Giusto tagliare la spesa nei trasporti, ma quella inutile: i sei miliardi per il Ponte sullo Stretto, i cinque miliardi per l’Alta velocità Milano-Genova, gli 8 miliardi di euro destinati per la realizzazione della Torino-Lione ad Alta velocità. Siamo già a circa 20 miliardi che potremmo risparmiare, a cui aggiungere le concessionarie autostradali che, grazie alle proroghe della scadenza, non sono altro che un modo per lo Stato di non incassare i pedaggi che restano nelle casse delle concessionarie per fare nuovi investimenti, come i 3,8 miliardi che andranno in questo modo all’autostrada della Maremma. Anche intervenire su questi meccanismi è un modo per recuperare risorse la dove davvero si generano profitti ed utili, da destinare ai servizi essenziali ed alla manutenzione della rete.
Anche nel campo del trasporto pubblico locale, è giusto richiedere maggiore efficienza della spesa. Chiedendo di effettuare le gare per i servizi, riorganizzando i servizi intorno al trasporto su ferro evitando sprechi e concorrenza tra diverse modalità di trasporto collettivo. Così come è ingiusto che nel settore delle aziende di trasporto non sia prevista nessuna forma di esodo incentivato e di ammortizzatore sociale che invece è stata assicurata per Alitalia dal governo con un impegno di spesa stimato oltre 3 miliardi di euro.
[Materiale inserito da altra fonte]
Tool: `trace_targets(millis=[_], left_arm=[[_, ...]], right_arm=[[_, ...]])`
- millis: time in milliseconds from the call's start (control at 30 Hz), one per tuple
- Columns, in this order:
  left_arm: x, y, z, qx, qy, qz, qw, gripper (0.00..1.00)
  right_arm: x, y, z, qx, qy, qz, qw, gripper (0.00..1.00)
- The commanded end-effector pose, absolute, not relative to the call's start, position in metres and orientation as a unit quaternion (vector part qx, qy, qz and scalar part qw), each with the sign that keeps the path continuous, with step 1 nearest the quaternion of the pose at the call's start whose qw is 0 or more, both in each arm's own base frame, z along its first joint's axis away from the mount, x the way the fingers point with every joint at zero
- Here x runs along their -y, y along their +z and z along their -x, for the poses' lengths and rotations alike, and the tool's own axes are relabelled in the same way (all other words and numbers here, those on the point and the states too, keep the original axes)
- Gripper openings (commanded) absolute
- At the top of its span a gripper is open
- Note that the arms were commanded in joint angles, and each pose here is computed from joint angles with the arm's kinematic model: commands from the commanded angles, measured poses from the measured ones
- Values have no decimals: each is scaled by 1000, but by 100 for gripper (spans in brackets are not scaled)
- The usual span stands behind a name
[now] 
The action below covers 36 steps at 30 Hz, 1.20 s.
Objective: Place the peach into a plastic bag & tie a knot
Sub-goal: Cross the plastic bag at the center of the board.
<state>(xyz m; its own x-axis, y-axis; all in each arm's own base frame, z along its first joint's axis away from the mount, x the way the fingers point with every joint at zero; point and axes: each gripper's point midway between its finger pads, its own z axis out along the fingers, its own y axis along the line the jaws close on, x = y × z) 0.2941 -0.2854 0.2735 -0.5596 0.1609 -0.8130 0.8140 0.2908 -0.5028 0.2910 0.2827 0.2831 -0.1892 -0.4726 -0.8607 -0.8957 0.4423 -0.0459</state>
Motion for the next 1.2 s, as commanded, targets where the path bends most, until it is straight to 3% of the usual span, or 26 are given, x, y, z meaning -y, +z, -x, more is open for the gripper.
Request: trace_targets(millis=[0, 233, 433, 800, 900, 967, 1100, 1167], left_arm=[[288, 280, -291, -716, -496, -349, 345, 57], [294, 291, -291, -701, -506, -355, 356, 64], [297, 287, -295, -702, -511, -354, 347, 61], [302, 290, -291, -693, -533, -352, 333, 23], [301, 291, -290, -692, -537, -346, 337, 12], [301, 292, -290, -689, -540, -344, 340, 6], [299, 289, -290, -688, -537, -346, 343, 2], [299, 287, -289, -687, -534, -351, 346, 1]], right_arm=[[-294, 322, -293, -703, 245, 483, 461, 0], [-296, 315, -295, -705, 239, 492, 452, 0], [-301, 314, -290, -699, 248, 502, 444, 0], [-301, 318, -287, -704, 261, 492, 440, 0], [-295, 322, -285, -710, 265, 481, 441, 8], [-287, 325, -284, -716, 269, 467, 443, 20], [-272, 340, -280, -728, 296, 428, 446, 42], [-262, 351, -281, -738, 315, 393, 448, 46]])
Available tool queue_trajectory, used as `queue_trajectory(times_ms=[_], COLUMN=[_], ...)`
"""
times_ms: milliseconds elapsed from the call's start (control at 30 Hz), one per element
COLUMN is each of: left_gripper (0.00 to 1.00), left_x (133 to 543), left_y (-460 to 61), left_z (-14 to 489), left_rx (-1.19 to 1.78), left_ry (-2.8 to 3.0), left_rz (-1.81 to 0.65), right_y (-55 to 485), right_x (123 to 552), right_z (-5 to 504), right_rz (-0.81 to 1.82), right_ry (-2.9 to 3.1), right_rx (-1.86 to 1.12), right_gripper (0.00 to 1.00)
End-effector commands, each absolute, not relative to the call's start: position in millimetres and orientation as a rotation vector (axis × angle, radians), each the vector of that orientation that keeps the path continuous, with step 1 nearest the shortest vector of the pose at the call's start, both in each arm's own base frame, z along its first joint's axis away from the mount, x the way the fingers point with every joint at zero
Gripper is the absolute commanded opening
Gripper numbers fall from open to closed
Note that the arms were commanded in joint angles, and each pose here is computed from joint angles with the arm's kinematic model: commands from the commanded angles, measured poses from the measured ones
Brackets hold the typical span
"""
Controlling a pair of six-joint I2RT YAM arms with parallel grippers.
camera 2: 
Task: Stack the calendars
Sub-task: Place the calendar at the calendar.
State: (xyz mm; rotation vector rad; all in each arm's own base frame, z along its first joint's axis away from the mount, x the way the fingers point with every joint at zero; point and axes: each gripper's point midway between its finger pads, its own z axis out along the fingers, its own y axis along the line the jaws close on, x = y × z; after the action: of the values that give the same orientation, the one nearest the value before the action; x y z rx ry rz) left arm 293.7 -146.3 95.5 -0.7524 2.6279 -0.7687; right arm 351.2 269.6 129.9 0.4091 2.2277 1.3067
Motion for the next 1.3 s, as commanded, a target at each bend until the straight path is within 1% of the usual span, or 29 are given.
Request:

Basti ricordare che gli addetti del settore del trasporto pubblico locale sono in Italia circa 100.000, e che se passerà l’idea del taglio selvaggio del servizio, saranno conseguentemente tagliati e mandati a casa i lavoratori, aumentando i problemi di disoccupazione e precarietà nel nostro paese.
Infine andrebbe anche ricordato che in diverse realtà si è investito sulle reti ferroviarie, metropolitane, tranviarie e sui nodi urbani, programmando di conseguenza l’incremento dei servizi sulle nuove reti in corso di realizzazione, o come nel caso dell’alta velocità, con la promessa di nuovi servizi per i pendolari sulle linee storiche liberate dai servizi veloci. Un progetto integrato di crescita complessiva dei servizi ai cittadini, sia veloci che urbani, su cui adesso viene tirato completamente il freno a mano. Investimenti pubblici che rischiano di restare completamente improduttivi perché non si trasformeranno più in servizi all’utenza, questo è l’orizzonte che si profila, abbandonando ogni tentativo di migliorare la sostenibilità del sistema dei trasporti nelle aree urbane.
I tagli per la mobilità sostenibile sono un pessimo affare per tutti: utenti, lavoratori, ambiente, città, industria del settore ed anche per le casse dello stato. Speriamo che dopo il gesto clamoroso dei governatori con la rinuncia a queste deleghe, cambi qualcosa.